China has pledged not to do that.
Nonetheless, U.S. warships have sailed within close proximity of Chinese-built islands at least three times since late 2015 in “freedom of navigation operations.” The U.S. has promised more operations.
Chinese warships have responded by tailing U.S. vessels throughout the South China Sea and ordering U.S. ships and planes to steer clear of the new islands.
In one recent case, Chinese intelligence-gathering ships followed a U.S. carrier battle group — within visual range, around the clock — for the entirety of its three-month patrol in the South China Sea.
China Foreign Ministry spokesperson Hong Lei said last week that China has “indisputable sovereignty over the South China Sea Islands and the adjacent waters,” based on “historical practices of the Chinese people and the government.”
The South China Sea is 50% larger than the Mediterranean Sea and dotted with shallow reefs, rocks and shoals. It also is believed to hold extensive deposits of minerals and other natural resources.
Taiwan, Vietnam, Brunei and Malaysia also have overlapping claims. China has said it is willing to negotiate with each claimant separately, but not together, a strategy that could give China more leverage in negotiations with its smaller neighbors.
China’s navy completed a weeklong series of exercises Monday in the disputed waters that brought together nearly 100 warships and dozens of fighter planes.

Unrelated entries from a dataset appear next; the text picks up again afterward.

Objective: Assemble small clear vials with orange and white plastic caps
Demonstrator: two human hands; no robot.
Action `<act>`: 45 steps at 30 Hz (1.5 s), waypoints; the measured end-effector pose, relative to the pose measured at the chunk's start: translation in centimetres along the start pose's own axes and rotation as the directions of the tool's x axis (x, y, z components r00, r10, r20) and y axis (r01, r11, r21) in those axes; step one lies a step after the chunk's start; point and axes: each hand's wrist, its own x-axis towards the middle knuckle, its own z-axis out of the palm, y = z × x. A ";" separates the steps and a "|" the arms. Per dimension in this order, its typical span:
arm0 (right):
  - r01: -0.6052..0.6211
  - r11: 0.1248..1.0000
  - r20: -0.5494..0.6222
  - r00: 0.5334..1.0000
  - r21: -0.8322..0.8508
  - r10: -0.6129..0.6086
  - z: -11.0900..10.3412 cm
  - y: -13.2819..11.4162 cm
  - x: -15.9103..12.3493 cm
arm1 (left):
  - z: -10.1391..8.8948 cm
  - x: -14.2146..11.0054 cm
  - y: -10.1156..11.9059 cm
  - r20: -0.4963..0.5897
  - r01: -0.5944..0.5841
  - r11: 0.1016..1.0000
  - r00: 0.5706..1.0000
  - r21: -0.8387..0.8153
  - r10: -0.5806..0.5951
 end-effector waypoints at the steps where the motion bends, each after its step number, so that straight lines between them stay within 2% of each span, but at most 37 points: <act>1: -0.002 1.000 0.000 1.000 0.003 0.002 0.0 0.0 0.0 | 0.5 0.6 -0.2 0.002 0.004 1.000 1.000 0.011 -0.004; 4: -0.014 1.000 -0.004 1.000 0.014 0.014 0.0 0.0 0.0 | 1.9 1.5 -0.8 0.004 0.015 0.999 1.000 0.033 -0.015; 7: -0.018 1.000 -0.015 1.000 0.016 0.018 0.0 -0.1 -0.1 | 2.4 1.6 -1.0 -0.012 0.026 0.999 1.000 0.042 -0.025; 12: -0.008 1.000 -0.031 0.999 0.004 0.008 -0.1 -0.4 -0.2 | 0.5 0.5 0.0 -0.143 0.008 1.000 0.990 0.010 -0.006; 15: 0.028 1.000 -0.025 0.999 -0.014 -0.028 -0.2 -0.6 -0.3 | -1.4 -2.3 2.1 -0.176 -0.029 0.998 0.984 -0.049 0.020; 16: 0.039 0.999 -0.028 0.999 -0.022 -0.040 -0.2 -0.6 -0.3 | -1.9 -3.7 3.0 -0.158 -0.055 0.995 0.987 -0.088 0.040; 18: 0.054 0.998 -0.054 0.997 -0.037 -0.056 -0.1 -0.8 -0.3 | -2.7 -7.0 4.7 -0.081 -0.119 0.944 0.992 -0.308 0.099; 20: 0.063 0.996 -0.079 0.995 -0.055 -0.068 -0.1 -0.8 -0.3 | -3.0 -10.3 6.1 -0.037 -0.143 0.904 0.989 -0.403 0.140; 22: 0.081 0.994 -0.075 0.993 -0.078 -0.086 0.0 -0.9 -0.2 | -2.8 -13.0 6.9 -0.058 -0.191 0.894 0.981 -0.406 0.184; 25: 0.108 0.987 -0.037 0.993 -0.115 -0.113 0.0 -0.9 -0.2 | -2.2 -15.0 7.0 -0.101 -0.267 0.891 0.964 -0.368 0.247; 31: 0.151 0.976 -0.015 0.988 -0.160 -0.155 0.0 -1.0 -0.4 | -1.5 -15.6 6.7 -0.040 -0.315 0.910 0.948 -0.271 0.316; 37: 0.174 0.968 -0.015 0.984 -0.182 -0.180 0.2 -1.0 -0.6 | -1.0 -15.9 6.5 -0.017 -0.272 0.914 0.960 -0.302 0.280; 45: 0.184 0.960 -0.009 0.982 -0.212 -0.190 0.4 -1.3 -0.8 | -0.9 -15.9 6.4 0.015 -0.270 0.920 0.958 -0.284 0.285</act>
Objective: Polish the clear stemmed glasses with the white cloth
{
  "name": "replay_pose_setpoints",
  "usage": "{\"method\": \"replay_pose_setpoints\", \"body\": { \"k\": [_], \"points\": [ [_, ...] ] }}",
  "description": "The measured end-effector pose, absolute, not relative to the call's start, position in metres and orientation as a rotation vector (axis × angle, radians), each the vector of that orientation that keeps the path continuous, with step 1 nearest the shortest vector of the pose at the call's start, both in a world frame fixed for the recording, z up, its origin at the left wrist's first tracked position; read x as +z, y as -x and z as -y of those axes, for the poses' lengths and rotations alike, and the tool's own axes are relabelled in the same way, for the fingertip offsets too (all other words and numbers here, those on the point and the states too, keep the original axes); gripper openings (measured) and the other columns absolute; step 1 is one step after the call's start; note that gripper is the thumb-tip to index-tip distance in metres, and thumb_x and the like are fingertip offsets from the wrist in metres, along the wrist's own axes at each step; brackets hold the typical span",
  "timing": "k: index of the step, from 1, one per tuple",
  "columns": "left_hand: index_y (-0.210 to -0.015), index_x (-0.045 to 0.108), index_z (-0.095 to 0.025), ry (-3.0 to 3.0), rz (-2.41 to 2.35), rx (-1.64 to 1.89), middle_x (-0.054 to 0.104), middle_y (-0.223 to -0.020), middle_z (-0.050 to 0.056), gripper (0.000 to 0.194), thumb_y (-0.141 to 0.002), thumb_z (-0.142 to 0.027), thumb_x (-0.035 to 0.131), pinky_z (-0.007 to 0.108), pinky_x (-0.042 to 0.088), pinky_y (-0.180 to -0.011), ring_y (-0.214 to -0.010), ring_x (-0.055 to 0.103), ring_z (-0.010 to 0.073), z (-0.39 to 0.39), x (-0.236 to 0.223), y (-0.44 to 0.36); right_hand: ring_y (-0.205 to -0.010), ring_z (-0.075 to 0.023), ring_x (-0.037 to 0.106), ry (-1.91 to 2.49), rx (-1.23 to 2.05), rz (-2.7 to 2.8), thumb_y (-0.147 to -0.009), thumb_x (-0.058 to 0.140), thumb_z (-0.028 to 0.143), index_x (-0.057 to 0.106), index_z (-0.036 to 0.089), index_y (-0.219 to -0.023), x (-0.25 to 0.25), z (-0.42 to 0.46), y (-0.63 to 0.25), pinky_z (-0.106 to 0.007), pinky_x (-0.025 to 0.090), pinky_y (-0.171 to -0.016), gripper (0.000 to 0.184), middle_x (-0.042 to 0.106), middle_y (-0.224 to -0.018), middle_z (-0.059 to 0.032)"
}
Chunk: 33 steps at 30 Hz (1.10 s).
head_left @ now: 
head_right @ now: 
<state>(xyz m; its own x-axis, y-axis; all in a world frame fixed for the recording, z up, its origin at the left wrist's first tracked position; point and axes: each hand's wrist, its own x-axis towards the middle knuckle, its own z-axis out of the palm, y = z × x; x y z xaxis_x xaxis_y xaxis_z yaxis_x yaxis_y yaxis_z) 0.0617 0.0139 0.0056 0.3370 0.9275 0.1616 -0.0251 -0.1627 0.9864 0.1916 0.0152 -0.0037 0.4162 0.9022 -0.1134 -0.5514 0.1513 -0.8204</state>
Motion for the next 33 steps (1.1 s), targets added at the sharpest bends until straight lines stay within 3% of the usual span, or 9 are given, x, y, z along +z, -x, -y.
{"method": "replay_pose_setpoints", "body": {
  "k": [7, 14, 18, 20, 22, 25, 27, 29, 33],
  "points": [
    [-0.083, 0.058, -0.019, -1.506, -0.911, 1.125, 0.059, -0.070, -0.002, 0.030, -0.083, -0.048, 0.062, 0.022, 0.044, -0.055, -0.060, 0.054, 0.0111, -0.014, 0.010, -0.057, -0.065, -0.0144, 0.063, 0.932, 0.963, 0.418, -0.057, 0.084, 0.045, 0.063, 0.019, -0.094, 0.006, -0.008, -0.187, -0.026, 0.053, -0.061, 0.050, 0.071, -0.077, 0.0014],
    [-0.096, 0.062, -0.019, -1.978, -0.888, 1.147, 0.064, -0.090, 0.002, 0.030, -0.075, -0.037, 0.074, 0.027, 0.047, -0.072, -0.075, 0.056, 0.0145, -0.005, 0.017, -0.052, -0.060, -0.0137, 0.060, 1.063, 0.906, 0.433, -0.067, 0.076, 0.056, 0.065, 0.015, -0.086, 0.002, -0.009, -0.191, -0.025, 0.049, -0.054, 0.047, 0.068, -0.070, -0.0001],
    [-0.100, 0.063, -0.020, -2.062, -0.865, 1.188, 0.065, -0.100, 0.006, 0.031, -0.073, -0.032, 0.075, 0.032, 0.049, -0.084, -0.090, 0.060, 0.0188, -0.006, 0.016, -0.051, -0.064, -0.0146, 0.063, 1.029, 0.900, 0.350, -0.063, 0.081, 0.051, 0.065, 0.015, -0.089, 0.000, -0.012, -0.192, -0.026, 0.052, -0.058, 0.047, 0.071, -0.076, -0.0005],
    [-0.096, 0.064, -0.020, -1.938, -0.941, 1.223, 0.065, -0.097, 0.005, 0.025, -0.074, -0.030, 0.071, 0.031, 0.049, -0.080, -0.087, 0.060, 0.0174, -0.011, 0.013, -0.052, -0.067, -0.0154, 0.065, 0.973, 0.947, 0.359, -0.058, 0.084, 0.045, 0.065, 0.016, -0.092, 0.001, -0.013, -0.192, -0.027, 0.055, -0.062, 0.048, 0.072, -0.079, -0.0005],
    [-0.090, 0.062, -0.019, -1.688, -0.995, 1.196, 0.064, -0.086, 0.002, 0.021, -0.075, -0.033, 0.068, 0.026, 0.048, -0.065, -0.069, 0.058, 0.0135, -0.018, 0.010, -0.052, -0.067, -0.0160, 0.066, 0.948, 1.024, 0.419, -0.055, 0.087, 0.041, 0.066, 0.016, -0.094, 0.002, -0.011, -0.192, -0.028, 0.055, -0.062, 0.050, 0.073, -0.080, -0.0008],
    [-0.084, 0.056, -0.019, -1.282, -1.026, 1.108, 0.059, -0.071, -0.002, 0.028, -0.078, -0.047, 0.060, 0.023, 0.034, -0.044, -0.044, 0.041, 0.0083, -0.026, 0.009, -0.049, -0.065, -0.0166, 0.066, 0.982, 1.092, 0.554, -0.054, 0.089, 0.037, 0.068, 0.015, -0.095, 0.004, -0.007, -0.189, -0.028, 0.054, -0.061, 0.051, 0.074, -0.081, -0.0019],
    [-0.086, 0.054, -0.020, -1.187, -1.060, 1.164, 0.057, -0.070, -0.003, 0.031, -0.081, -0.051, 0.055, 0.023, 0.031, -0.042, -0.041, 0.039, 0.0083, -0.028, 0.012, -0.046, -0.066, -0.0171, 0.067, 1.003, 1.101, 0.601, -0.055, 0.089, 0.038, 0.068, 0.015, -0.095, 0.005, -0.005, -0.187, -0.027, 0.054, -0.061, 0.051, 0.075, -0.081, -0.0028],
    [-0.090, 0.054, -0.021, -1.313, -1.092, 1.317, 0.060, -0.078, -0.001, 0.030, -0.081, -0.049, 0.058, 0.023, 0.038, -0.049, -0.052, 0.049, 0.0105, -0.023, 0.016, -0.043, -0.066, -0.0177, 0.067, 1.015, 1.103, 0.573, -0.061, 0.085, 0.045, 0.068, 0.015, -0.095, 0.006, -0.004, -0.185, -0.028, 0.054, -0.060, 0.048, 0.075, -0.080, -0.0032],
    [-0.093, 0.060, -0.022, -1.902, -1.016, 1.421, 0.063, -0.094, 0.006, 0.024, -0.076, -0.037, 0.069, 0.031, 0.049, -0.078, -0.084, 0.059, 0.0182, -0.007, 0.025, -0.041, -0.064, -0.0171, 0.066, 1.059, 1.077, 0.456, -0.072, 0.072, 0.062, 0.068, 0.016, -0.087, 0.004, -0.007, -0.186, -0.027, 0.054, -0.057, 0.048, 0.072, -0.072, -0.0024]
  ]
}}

A U.S. aircraft carrier battle group and a separate U.S. “surface action group” have also been operating in the South China Sea in recent weeks.
Grant Newsham, senior research fellow at the Japan Forum for Strategic Studies in Tokyo, said The Hague tribunal’s ruling will make little difference to the realities on the ground — or on the water.
“China will continue its successful effort to assert physical domination over the South China Sea, with the political and psychological dominance that comes with it,” Newsham said.